> _Exercise directions_
The result should be every line in the data below that carries the string "transparent".

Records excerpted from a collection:
------------------------------------------------

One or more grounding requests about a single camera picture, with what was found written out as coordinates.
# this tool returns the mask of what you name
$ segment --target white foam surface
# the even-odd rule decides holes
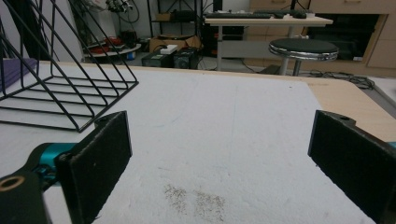
[[[107,111],[128,111],[134,155],[95,223],[373,223],[307,155],[320,105],[305,83],[135,74]],[[0,124],[0,176],[39,144],[92,129]],[[45,197],[54,223],[69,223],[61,189]]]

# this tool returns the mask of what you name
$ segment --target cable
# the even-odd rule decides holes
[[[361,90],[373,90],[375,83],[370,80],[368,77],[358,77],[354,76],[353,74],[339,72],[320,72],[318,70],[313,70],[309,72],[310,77],[324,77],[324,78],[334,78],[345,80],[355,84]]]

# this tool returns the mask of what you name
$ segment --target black wire rack
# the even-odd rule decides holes
[[[87,16],[92,18],[94,26],[108,38],[85,5],[79,6],[84,9],[82,15],[81,8],[77,8],[73,1],[68,1],[75,17],[82,20],[85,30],[94,39],[94,44],[102,48],[109,65],[102,66],[95,60],[86,41],[80,38],[74,24],[67,19],[55,0],[3,2],[19,32],[20,40],[17,42],[20,44],[17,47],[15,43],[11,44],[6,36],[7,27],[1,29],[1,123],[80,133],[138,84],[117,48],[109,43],[117,52],[110,58],[103,47],[103,41],[95,37],[92,24],[89,25],[84,20]],[[92,63],[80,63],[73,55],[55,28],[58,22],[63,24],[62,29],[67,29],[66,32],[78,40]],[[59,62],[56,53],[59,49],[67,52],[71,62]],[[118,57],[117,62],[124,65],[122,69],[115,65],[115,60],[112,60],[114,57]],[[7,76],[10,66],[16,70],[14,79],[17,80],[12,84]]]

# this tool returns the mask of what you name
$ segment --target floor
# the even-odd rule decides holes
[[[148,55],[146,52],[137,52],[135,59],[127,61],[129,65],[142,66],[141,59]],[[241,59],[223,59],[222,71],[237,73],[260,73],[264,67],[247,66]],[[212,57],[202,57],[198,64],[199,70],[216,70],[217,59]],[[291,75],[292,71],[288,70],[287,75]],[[309,76],[308,72],[302,72],[300,76]],[[378,78],[369,77],[375,83],[375,87],[371,90],[362,90],[376,103],[378,103],[390,115],[396,118],[396,79],[395,78]]]

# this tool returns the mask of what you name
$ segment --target wall
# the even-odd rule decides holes
[[[134,29],[137,32],[138,37],[142,36],[150,36],[150,31],[149,31],[149,15],[148,15],[148,4],[147,1],[145,0],[134,0],[135,3],[137,4],[139,10],[140,10],[140,19],[136,23],[133,24]],[[150,10],[151,14],[154,16],[157,13],[157,0],[149,0],[150,1]],[[168,1],[169,3],[172,3],[173,0],[162,0],[162,2]],[[209,4],[213,3],[213,0],[202,0],[204,6],[208,6]],[[238,10],[245,10],[248,11],[248,6],[249,6],[249,0],[223,0],[223,10],[232,10],[232,11],[238,11]],[[132,10],[130,12],[130,18],[134,19],[136,18],[136,10]],[[131,25],[122,22],[121,23],[121,28],[122,29],[130,29]],[[159,25],[156,23],[153,23],[153,31],[154,35],[158,35],[160,33],[160,28]],[[173,26],[171,29],[166,30],[167,33],[169,32],[179,32],[178,26]]]
[[[71,16],[69,5],[67,5],[66,1],[58,1],[58,7],[62,10],[65,17],[72,22],[73,19]],[[46,18],[51,21],[51,6],[52,4],[45,4],[43,6],[42,13],[46,16]],[[8,11],[6,4],[3,1],[0,1],[0,15],[2,19],[2,23],[5,27],[6,37],[8,41],[13,45],[16,50],[20,49],[20,34],[15,26],[14,20],[11,18],[11,14]],[[77,60],[81,60],[82,52],[81,47],[78,43],[78,39],[70,32],[67,24],[62,20],[60,15],[56,14],[56,22],[54,26],[55,31],[59,34],[65,45],[70,49],[73,55],[77,58]],[[44,23],[44,30],[48,38],[50,38],[51,31],[47,25]],[[59,58],[59,61],[64,62],[72,62],[71,56],[64,50],[63,45],[59,42],[57,38],[53,41],[53,47]]]

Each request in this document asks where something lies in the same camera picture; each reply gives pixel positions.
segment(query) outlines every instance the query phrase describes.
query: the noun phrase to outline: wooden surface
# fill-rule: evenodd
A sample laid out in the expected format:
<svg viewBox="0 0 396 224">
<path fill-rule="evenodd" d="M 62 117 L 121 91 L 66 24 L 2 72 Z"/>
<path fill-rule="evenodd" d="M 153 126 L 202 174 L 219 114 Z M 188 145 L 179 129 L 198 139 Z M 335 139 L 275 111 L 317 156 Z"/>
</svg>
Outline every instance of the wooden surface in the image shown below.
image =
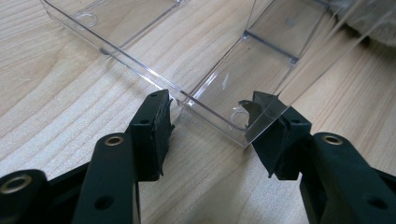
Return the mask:
<svg viewBox="0 0 396 224">
<path fill-rule="evenodd" d="M 188 49 L 199 48 L 191 43 L 213 38 L 216 46 L 203 51 L 218 47 L 218 55 L 224 53 L 221 43 L 237 38 L 246 19 L 240 12 L 250 3 L 191 0 L 131 50 L 159 72 L 183 72 L 189 79 L 206 69 L 194 67 Z M 169 32 L 177 16 L 192 27 L 180 27 L 186 38 Z M 235 21 L 240 24 L 224 23 Z M 227 32 L 216 33 L 219 26 Z M 392 175 L 395 54 L 376 44 L 358 46 L 294 104 L 313 122 L 313 133 L 343 135 L 372 166 Z M 145 80 L 51 20 L 38 0 L 0 3 L 0 176 L 36 168 L 51 179 L 81 165 L 97 139 L 124 131 L 152 91 Z M 240 148 L 186 112 L 175 124 L 165 176 L 141 184 L 143 223 L 307 222 L 299 183 L 267 178 L 252 147 Z"/>
</svg>

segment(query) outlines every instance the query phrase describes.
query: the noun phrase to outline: transparent acrylic panel
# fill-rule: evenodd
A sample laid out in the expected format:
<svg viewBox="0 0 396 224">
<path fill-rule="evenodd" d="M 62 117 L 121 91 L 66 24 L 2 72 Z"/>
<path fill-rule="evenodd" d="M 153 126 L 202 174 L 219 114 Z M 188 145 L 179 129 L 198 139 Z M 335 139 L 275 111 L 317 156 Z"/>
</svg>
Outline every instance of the transparent acrylic panel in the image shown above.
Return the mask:
<svg viewBox="0 0 396 224">
<path fill-rule="evenodd" d="M 61 21 L 78 33 L 89 29 L 120 49 L 180 5 L 178 0 L 41 0 L 70 17 Z"/>
<path fill-rule="evenodd" d="M 326 7 L 313 0 L 275 0 L 247 31 L 267 45 L 299 58 Z"/>
<path fill-rule="evenodd" d="M 364 37 L 395 22 L 393 0 L 240 0 L 248 10 L 200 6 L 207 15 L 219 10 L 229 15 L 215 26 L 201 18 L 194 29 L 200 18 L 172 18 L 193 32 L 168 34 L 177 41 L 168 39 L 167 49 L 145 37 L 164 37 L 151 28 L 183 1 L 41 1 L 53 19 L 158 89 L 169 89 L 179 105 L 243 147 Z M 361 27 L 359 37 L 347 35 L 346 21 Z M 154 56 L 166 57 L 166 63 L 156 64 L 144 47 L 155 49 Z"/>
</svg>

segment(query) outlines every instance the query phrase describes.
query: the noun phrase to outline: metal grommet
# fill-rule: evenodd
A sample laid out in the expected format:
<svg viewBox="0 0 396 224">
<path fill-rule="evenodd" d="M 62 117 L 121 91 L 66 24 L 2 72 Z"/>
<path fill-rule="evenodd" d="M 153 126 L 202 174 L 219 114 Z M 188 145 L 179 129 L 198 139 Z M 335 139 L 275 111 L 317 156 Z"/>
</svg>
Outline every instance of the metal grommet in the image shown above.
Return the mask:
<svg viewBox="0 0 396 224">
<path fill-rule="evenodd" d="M 333 135 L 324 135 L 322 137 L 323 141 L 325 141 L 328 144 L 335 145 L 335 146 L 340 146 L 343 144 L 343 140 L 341 140 L 339 137 L 333 136 Z"/>
<path fill-rule="evenodd" d="M 121 137 L 121 136 L 111 136 L 111 137 L 108 137 L 106 139 L 105 144 L 110 146 L 110 147 L 113 147 L 113 146 L 121 144 L 122 142 L 123 142 L 123 137 Z"/>
<path fill-rule="evenodd" d="M 18 175 L 4 183 L 0 188 L 0 192 L 3 194 L 17 192 L 18 190 L 24 189 L 26 186 L 28 186 L 30 182 L 32 182 L 31 176 Z"/>
</svg>

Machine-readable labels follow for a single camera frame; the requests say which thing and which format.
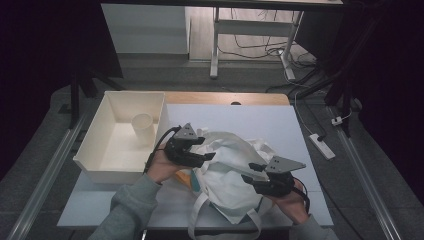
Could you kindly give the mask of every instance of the dark background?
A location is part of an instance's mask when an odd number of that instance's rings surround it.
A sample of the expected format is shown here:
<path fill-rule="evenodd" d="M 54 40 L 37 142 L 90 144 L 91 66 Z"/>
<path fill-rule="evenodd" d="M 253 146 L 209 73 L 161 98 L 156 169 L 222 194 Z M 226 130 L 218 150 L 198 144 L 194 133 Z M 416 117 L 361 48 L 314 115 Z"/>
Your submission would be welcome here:
<path fill-rule="evenodd" d="M 97 1 L 3 1 L 0 44 L 3 178 L 73 74 L 122 72 Z"/>
<path fill-rule="evenodd" d="M 423 10 L 418 0 L 392 1 L 350 75 L 361 121 L 421 202 Z M 345 56 L 351 32 L 363 23 L 357 17 L 341 22 L 333 59 Z M 96 1 L 3 1 L 0 44 L 3 177 L 43 120 L 51 94 L 69 85 L 72 74 L 86 66 L 107 76 L 122 73 Z"/>

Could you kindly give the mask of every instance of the yellow object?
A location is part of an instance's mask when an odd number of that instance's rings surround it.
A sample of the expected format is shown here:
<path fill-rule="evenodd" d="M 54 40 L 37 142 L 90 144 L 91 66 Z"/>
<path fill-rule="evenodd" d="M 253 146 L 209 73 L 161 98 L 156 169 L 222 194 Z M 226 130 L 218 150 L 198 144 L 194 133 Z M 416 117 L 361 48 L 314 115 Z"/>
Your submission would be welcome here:
<path fill-rule="evenodd" d="M 191 189 L 191 180 L 190 180 L 190 175 L 183 173 L 181 171 L 178 171 L 177 173 L 175 173 L 175 178 L 181 182 L 182 184 L 186 185 L 188 188 Z"/>

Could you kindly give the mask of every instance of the white cup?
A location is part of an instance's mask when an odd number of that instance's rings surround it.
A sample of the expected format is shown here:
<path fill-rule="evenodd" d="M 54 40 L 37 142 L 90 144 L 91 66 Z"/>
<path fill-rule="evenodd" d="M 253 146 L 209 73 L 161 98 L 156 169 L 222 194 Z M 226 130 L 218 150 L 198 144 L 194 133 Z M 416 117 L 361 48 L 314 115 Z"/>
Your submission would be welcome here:
<path fill-rule="evenodd" d="M 143 146 L 151 146 L 155 139 L 153 117 L 147 113 L 135 115 L 131 120 L 135 135 Z"/>

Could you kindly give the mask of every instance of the white tray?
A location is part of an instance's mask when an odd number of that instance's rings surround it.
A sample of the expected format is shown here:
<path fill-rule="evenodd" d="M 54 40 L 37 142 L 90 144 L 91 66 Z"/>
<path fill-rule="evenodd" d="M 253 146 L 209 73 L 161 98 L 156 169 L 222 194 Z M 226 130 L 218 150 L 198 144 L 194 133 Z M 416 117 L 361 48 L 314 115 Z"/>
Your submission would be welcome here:
<path fill-rule="evenodd" d="M 169 129 L 164 93 L 106 91 L 74 161 L 95 183 L 134 183 L 154 145 L 142 146 L 131 126 L 139 113 L 153 117 L 156 144 Z"/>

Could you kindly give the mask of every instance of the gray sweatshirt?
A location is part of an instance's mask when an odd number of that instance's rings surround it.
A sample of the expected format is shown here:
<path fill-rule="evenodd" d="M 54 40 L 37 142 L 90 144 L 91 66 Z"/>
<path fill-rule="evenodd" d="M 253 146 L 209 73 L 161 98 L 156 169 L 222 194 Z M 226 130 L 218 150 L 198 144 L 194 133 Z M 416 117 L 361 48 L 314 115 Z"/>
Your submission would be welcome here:
<path fill-rule="evenodd" d="M 112 198 L 110 213 L 89 240 L 128 239 L 139 237 L 157 206 L 156 194 L 161 185 L 146 174 L 132 186 L 122 186 Z M 299 240 L 337 240 L 331 229 L 323 229 L 311 215 L 303 224 L 293 226 Z"/>

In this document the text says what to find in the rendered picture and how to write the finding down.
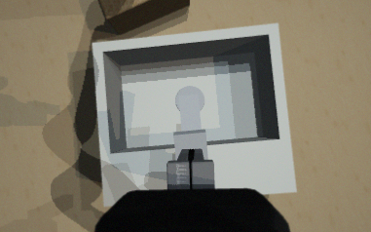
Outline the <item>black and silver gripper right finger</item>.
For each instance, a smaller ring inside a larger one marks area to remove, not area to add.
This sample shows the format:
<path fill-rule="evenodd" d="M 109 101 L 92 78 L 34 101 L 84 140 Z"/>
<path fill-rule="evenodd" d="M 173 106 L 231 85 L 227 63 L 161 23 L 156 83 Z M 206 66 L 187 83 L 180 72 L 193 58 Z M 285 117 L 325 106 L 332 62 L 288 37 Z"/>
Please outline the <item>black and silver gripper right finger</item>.
<path fill-rule="evenodd" d="M 202 149 L 192 149 L 192 189 L 215 189 L 214 162 L 205 160 Z"/>

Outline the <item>grey square sink basin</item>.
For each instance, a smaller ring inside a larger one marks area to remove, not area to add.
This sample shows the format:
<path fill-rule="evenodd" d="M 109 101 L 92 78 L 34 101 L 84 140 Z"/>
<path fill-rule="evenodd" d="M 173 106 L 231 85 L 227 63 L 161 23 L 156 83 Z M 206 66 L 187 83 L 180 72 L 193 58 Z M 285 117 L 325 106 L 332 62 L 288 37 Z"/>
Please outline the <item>grey square sink basin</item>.
<path fill-rule="evenodd" d="M 167 189 L 187 95 L 216 188 L 297 192 L 278 23 L 96 42 L 93 68 L 104 207 Z"/>

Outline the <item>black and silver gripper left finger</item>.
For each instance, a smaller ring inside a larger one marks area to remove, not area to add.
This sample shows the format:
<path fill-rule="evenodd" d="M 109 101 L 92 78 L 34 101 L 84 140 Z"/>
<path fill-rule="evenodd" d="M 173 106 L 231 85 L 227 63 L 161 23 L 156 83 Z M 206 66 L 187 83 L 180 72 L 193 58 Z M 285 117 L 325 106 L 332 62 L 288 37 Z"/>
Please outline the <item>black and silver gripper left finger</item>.
<path fill-rule="evenodd" d="M 176 161 L 167 162 L 167 189 L 192 189 L 192 149 L 182 149 Z"/>

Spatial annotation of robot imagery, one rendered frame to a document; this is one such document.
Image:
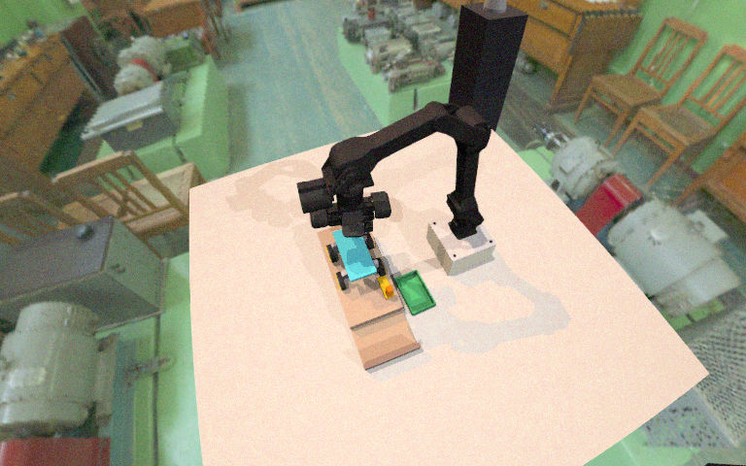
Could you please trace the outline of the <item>teal wheeled trolley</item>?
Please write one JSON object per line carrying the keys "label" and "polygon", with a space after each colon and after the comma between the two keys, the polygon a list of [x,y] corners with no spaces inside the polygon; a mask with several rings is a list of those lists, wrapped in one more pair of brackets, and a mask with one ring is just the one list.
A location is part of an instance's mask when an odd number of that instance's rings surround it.
{"label": "teal wheeled trolley", "polygon": [[342,229],[332,232],[335,242],[325,247],[329,261],[336,262],[336,254],[340,253],[346,271],[335,273],[339,289],[346,290],[347,282],[355,282],[368,276],[377,274],[380,277],[386,275],[386,269],[380,257],[372,260],[368,250],[374,249],[375,245],[369,232],[369,236],[346,238]]}

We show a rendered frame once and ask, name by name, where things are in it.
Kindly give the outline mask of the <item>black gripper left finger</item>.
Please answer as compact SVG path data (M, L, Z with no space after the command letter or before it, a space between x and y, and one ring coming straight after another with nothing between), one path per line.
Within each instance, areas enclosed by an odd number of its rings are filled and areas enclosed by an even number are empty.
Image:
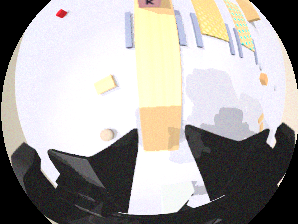
M47 153L57 172L97 185L118 212L128 213L138 156L137 128L90 157L59 149L48 149Z

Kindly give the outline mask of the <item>pink labelled cube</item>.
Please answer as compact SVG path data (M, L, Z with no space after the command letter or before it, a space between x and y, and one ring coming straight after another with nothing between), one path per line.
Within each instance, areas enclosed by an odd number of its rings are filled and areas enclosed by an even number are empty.
M138 8L161 7L161 0L138 0Z

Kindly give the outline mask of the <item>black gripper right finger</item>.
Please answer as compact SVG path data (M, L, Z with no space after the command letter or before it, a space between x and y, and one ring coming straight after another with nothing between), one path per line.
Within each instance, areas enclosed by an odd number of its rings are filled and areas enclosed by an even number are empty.
M186 143L196 160L209 200L225 196L223 189L237 175L249 152L254 151L269 137L269 128L247 139L235 141L204 129L185 125Z

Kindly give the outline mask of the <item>small red block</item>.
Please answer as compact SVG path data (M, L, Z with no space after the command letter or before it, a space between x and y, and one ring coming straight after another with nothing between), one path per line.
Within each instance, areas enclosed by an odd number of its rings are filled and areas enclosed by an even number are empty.
M67 15L67 11L65 11L65 10L60 10L56 14L57 18L61 18L61 19L63 19L65 15Z

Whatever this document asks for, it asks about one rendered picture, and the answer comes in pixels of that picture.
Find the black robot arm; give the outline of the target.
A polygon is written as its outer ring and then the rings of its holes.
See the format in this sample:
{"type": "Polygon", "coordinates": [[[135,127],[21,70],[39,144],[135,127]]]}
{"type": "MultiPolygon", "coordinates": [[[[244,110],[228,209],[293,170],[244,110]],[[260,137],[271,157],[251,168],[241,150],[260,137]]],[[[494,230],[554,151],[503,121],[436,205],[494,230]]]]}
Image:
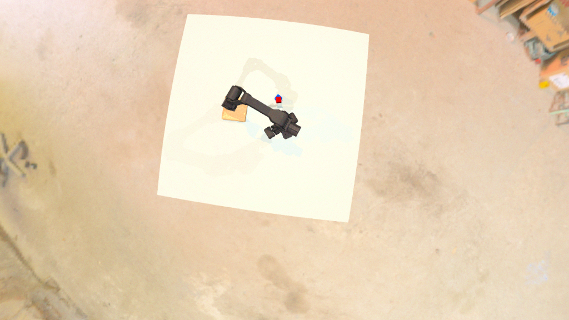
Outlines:
{"type": "Polygon", "coordinates": [[[293,118],[286,111],[272,109],[271,107],[252,97],[240,86],[232,86],[229,89],[226,95],[226,99],[224,99],[221,106],[225,109],[235,112],[237,106],[242,104],[245,106],[248,105],[249,107],[259,111],[261,114],[268,117],[270,122],[274,123],[274,126],[281,130],[280,132],[282,133],[284,139],[288,139],[292,136],[296,137],[301,129],[301,126],[292,122],[293,118]],[[238,100],[242,92],[244,94],[241,99],[238,100]]]}

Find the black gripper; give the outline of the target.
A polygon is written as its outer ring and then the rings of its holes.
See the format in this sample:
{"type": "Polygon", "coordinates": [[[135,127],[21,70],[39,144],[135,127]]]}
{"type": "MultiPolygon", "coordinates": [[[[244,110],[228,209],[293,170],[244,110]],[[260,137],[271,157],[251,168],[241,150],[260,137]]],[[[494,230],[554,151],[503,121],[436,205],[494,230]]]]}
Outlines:
{"type": "MultiPolygon", "coordinates": [[[[298,119],[297,119],[297,117],[295,116],[295,114],[292,112],[292,113],[290,113],[290,115],[291,115],[291,117],[293,118],[292,122],[297,123],[297,122],[298,122],[298,119]]],[[[278,135],[278,134],[280,133],[280,131],[281,131],[281,130],[280,130],[279,128],[277,128],[276,126],[274,126],[274,124],[273,124],[271,127],[268,126],[268,127],[266,127],[266,128],[264,129],[264,132],[266,133],[266,135],[267,135],[267,137],[268,137],[269,139],[271,139],[271,138],[274,137],[275,135],[278,135]]]]}

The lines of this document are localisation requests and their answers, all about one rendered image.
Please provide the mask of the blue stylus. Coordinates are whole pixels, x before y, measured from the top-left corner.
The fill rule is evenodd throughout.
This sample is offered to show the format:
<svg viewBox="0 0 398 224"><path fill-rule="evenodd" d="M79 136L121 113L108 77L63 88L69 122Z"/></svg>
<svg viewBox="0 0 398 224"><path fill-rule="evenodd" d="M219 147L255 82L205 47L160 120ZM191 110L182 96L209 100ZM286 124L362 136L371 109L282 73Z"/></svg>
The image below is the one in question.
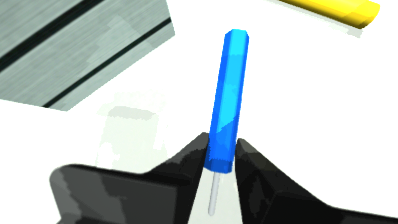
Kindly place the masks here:
<svg viewBox="0 0 398 224"><path fill-rule="evenodd" d="M249 53L246 30L225 34L204 168L214 172L208 214L214 215L220 173L232 173Z"/></svg>

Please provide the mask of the yellow cylinder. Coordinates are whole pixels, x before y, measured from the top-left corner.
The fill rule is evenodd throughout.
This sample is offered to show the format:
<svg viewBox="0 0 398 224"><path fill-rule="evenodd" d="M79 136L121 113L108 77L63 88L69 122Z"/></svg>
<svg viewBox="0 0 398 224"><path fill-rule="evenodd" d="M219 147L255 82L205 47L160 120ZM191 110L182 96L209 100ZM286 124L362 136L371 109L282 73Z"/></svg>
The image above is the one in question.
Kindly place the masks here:
<svg viewBox="0 0 398 224"><path fill-rule="evenodd" d="M380 4L369 0L279 0L337 22L363 29L370 25Z"/></svg>

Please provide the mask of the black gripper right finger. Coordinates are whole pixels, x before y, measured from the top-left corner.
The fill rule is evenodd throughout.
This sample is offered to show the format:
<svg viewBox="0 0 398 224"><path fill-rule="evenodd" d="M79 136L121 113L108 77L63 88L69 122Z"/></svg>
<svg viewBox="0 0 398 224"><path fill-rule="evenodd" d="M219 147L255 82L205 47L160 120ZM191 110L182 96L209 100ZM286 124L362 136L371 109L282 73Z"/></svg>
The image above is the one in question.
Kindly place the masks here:
<svg viewBox="0 0 398 224"><path fill-rule="evenodd" d="M326 204L244 138L235 147L242 224L398 224L398 217Z"/></svg>

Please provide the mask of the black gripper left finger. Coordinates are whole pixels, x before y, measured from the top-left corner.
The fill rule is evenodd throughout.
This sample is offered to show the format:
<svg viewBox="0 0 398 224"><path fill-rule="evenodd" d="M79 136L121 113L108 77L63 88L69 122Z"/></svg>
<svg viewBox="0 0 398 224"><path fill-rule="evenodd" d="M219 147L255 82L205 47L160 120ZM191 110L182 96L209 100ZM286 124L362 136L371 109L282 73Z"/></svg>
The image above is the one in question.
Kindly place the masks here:
<svg viewBox="0 0 398 224"><path fill-rule="evenodd" d="M48 176L59 215L72 213L115 224L188 224L202 176L209 133L143 173L79 163Z"/></svg>

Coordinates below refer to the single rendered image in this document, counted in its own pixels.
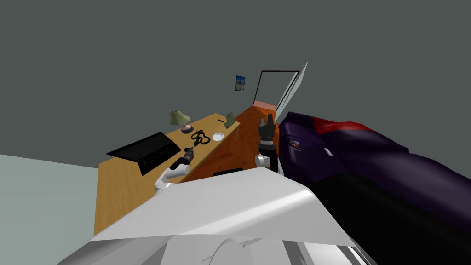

------------------------------------------------

> _Exercise output_
query: the noun phrase to outline: transparent acrylic panel
Outline every instance of the transparent acrylic panel in the image shown above.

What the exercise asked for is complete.